We can create a DataFrame from data stored in a list of lists, a 2D numpy array, or a dictionary.

In [ ]:
# Create a pandas dataframe from a list of lists
D   =  [[ 12.0, 16.0,  4.0, 8.0  ],
        [  7.0, 21.0, 14.0, 28.0 ],
        [  5.0, 25.0, 20.0, 10.0 ]]
df  = pd.DataFrame(D)
df
In [ ]:
# Create a pandas dataframe from a 2D numpy array
D   =  np.array(
       [[ 12.0, 16.0,  4.0, 8.0  ],
        [  7.0, 21.0, 14.0, 28.0 ],
        [  5.0, 25.0, 20.0, 10.0 ]])
df  = pd.DataFrame(D, index=['tamarind','caraway','kohlrabi'], # Set row names
                   columns=['sample1', 'sample2', 'sample3', 'sample4']) # Set column names
df
In [ ]:
# Create a pandas dataframe from a dictionary
D = { 'tamarind': [ 12.0, 16.0,  4.0, 8.0 ],
      'caraway':  [  7.0, 21.0, 14.0, 28.0],
      'kohlrabi': [  5.0, 25.0, 20.0, 10.0] } # Automatically sets column names
df = pd.DataFrame(D, index=['sample1', 'sample2', 'sample3', 'sample4']) # Set row names
df

Exercise: Can you make a DataFrame using the dictionary below?

In [ ]:
D = { 'tamarind': [ 12.0, 16.0,  4.0, 8.0 ],
      'caraway':  [  7.0, 21.0, 14.0, 28.0],
      'kohlrabi': [  5.0, 25.0, 20.0, 10.0],
      'ginger':   ['NaN',  9.0, 16.0, 17.0],
      'epazote':  [ 10.0, 12.0,  3.0, 6.0 ],
      'valerian': [ 27.0, 25.0,'NaN', 19.0]}

Question: Which of the above tables would you consider a tidy dataset and why? (Remember that in a tidy dataset variables form columns and observations form rows.)

Read data from a file

We can also create a DataFrame directly from data in a file. When we do this, we have a few options for naming the rows and columns. When we call the pd.read_table() function, we should consider specifying the following options:

  • header=None if there is no header
  • header=2 if the column names are in line n (remember we're counting the lines starting at 0)
  • name=['col1','col2'] if we need to input our own column names (for example if we set header=None)
  • index_row=0 if the row names are in column n
  • comment='#' if we need to ignore all lines starting with a certain character
  • skiprows=3 if we need to ignore the first n rows
In [ ]:
# Read data from a tsv file into a new pandas dataframe
df = pd.read_table('section-data.tsv', # Default assumes delimiter is tabs
                    header=3) # Set the column names using the 3rd row
df.head() # We can use df.head() to just peek at the first few rows
In [ ]:
# Read data from a csv file into a new pandas dataframe
df = pd.read_table('section-data.csv', 
                   sep=',', # Set the delimiter to commas, this is the same as pd.read_csv('data.csv')
                   comment='#', # Set the comment character to ignore comment lines
                   names=['gene_name', 'sample1', 'sample2', 'sample3', 'sample4']) # Set the column names yourself
df.head()
In [ ]:
# Read data from a column-aligned file into a new pandas dataframe
df = pd.read_table('section-data.tbl', 
                   delim_whitespace=True, # Set the delimiter to whitespace
                   index_col=0, # Set the row names using the 1st column
                   skiprows=4) # Skip all the comment lines up to the header
df.head()

Exercise: It looks like the column names in the above DataFrame aren't quite right. Can you read in the data.tbl file and fix the column names?

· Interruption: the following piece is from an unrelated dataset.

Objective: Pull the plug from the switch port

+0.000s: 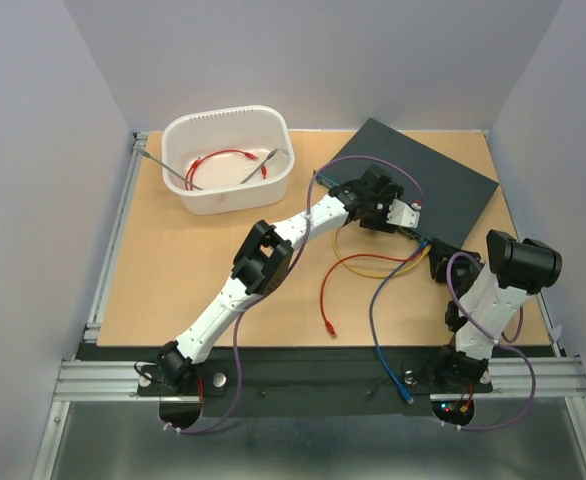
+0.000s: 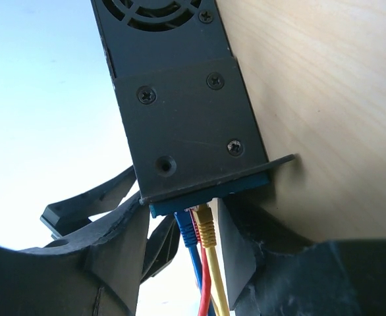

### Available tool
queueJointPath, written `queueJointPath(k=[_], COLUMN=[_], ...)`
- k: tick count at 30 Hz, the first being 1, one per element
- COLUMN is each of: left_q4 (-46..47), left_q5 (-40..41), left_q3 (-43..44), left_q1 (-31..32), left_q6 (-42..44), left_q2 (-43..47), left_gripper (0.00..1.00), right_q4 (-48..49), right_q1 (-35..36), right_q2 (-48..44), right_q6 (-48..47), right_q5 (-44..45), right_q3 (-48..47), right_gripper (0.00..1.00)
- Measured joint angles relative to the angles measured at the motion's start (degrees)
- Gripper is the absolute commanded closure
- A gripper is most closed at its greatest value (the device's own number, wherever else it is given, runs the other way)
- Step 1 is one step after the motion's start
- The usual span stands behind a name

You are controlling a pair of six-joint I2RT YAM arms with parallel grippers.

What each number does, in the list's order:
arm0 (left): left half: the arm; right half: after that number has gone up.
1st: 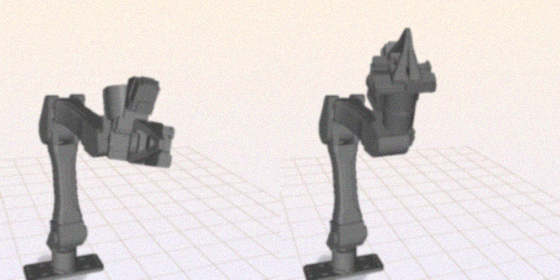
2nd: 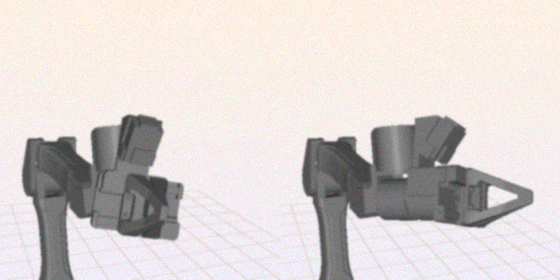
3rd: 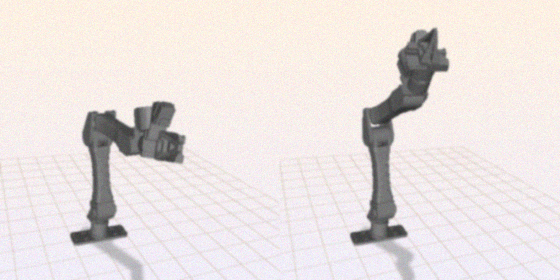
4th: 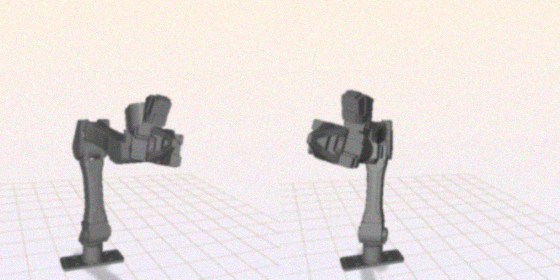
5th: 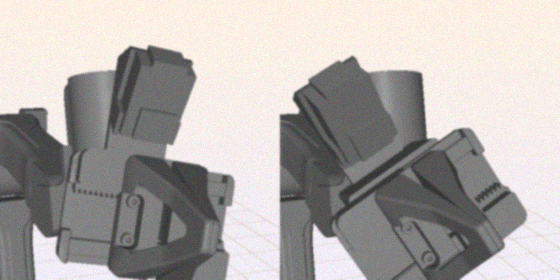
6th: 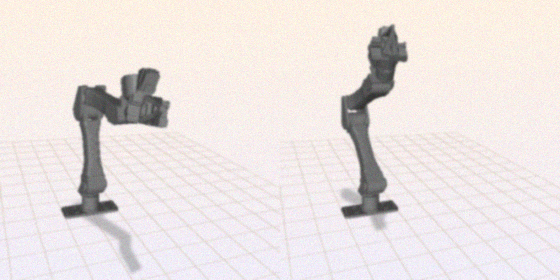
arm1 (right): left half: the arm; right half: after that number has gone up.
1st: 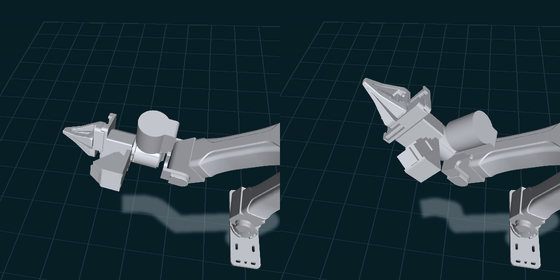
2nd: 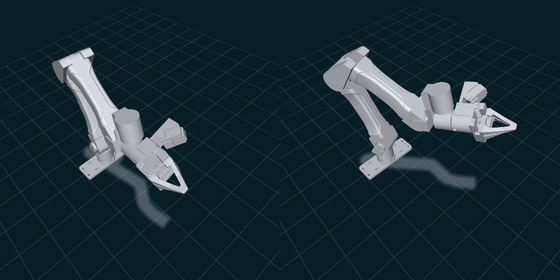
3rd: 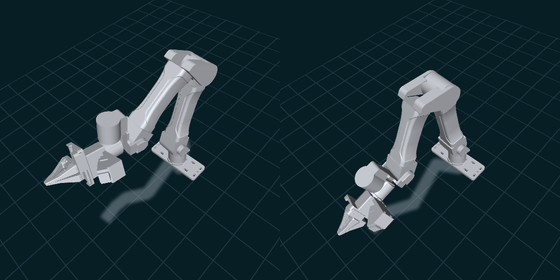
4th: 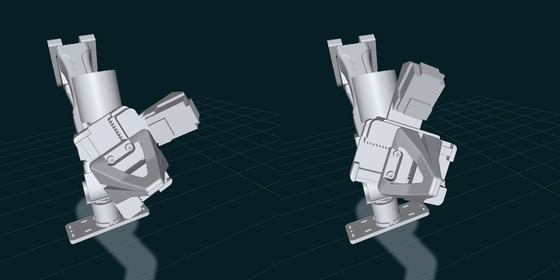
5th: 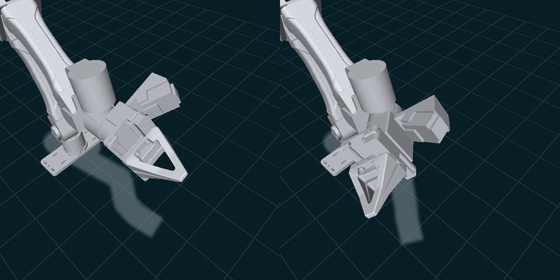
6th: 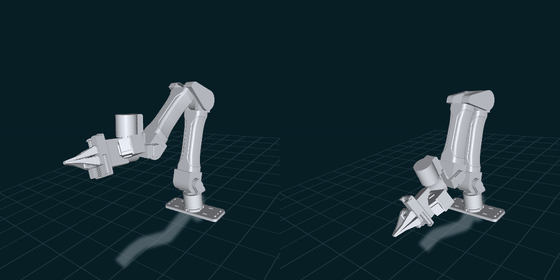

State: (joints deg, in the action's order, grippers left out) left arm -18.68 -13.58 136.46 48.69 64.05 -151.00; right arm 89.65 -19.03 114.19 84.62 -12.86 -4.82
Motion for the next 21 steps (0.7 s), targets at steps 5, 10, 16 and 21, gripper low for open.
queueJointPath(k=[5,10,16,21], left_q4=[-0.04,-0.15,-0.17,-0.17], left_q5=[0.02,0.09,0.22,0.39], left_q3=[0.0,0.02,0.02,0.02], left_q1=[0.02,0.09,0.31,0.37], left_q6=[0.04,0.26,0.39,0.46], left_q2=[0.0,0.0,0.0,0.0], left_gripper=[0.21,0.21,0.21,0.21], right_q4=[0.0,-0.02,-0.94,-3.54], right_q1=[-0.07,-0.09,-0.13,-0.13], right_q2=[-0.17,-0.94,-2.4,-5.33], right_q6=[-0.04,-0.02,-0.92,-1.99], right_q5=[-0.2,-0.31,-0.28,0.0], right_q3=[-0.02,-0.02,0.07,0.39], right_gripper=[0.51,0.51,0.46,0.41])
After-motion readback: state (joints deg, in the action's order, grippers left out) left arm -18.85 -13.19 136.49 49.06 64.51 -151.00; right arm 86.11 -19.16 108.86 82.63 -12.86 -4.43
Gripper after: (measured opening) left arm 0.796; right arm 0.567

If you get this to work, also try looking through the pandas.read_table() documentation. Test out some of the other parameters we haven't tried here (I've barely scratched the surface with these examples!) There are lots of cool things you can do with this function to customize how you read in a file, and you might find some of them useful on this week's pset and beyond.

In [ ]:
# Read data from a column-aligned file into a new pandas dataframe

Question: Why do we typically use column-justified data formats? What's the trick to reading a column-justified file using Pandas?

Explore the data

Now we'll explore the data. We want to consider:

  • does our data make sense?
  • what's the range of values in our data?
  • are there values that we might need to remove from our analysis? (e.g. invalid values or values that don't make sense intuitively)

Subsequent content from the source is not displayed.